Charles William Metz (February 17, 1889 – February 25, 1975) was an American geneticist known for his work on chromosome behavior and non-Mendelian inheritance, particularly in the fungus gnat Bradysia (formerly Sciara). He was among the early generation of geneticists trained in the school of Thomas Hunt Morgan and contributed to the cytogenetic analysis of chromosome segregation and sex determination.

==Early life and education==
Metz earned his Ph.D. in 1916 in the laboratory of Thomas Hunt Morgan at Columbia University, where he initially worked on Drosophila genetics.

Metz grew up in Wyoming, where his family was established in the region; his brother, Percy W. Metz, later became a lawyer and judge associated with the prosecution of the Spring Creek Raid.

==Career==
Following his doctoral work, Metz was associated with the Carnegie Institution of Washington, including its Department of Genetics at Cold Spring Harbor Laboratory. He later held academic positions at Johns Hopkins University and the University of Pennsylvania, where he served as professor and chair of zoology and directed the zoological laboratory.

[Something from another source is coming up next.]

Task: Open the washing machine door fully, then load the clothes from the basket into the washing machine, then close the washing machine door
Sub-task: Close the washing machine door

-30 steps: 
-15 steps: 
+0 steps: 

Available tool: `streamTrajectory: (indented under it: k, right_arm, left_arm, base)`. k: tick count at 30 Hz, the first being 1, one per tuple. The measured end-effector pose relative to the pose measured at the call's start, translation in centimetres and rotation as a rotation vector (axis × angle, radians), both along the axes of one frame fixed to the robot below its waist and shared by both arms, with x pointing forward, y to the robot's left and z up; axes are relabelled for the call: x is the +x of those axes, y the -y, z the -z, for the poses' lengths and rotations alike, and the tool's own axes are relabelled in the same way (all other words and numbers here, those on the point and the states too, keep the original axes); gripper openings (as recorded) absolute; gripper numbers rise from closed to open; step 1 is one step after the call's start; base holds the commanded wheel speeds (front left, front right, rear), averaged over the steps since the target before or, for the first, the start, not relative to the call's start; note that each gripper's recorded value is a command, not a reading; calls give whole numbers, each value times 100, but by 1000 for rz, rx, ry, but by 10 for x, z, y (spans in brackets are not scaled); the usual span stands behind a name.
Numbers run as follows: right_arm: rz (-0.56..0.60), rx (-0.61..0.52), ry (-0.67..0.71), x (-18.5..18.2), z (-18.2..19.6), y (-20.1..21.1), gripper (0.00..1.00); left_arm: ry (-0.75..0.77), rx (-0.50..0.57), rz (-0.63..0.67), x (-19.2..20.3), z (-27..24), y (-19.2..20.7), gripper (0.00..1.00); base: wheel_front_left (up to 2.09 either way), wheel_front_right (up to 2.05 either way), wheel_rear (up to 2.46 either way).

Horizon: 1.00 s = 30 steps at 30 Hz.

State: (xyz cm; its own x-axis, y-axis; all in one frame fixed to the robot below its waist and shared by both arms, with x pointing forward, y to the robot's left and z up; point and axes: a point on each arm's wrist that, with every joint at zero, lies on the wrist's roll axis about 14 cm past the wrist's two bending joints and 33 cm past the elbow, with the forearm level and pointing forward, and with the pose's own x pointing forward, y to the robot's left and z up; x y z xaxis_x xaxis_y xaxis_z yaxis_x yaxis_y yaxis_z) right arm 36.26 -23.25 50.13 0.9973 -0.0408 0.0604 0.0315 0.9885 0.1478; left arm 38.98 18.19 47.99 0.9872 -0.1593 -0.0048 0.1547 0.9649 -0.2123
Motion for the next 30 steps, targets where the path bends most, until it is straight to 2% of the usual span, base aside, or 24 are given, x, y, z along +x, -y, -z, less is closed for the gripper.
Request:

Metz was elected to the United States National Academy of Sciences in 1948.

==Research==
Metz’s early work was in Drosophila genetics, but he soon shifted to the fungus gnat Bradysia (Sciara), which became his primary model system. He established laboratory stocks of this organism and studied it throughout his career.

Metz discovered that chromosomes in male meiosis of Bradysia undergo non-random segregation, in contrast to the expectations of Mendelian inheritance. His work demonstrated that paternal chromosomes are selectively eliminated during spermatogenesis, while maternal chromosomes are retained, providing an early example of what is now termed genomic imprinting. As summarized in later reviews, this system represented one of the first clear cases of non-random chromosome segregation and paternal genome elimination.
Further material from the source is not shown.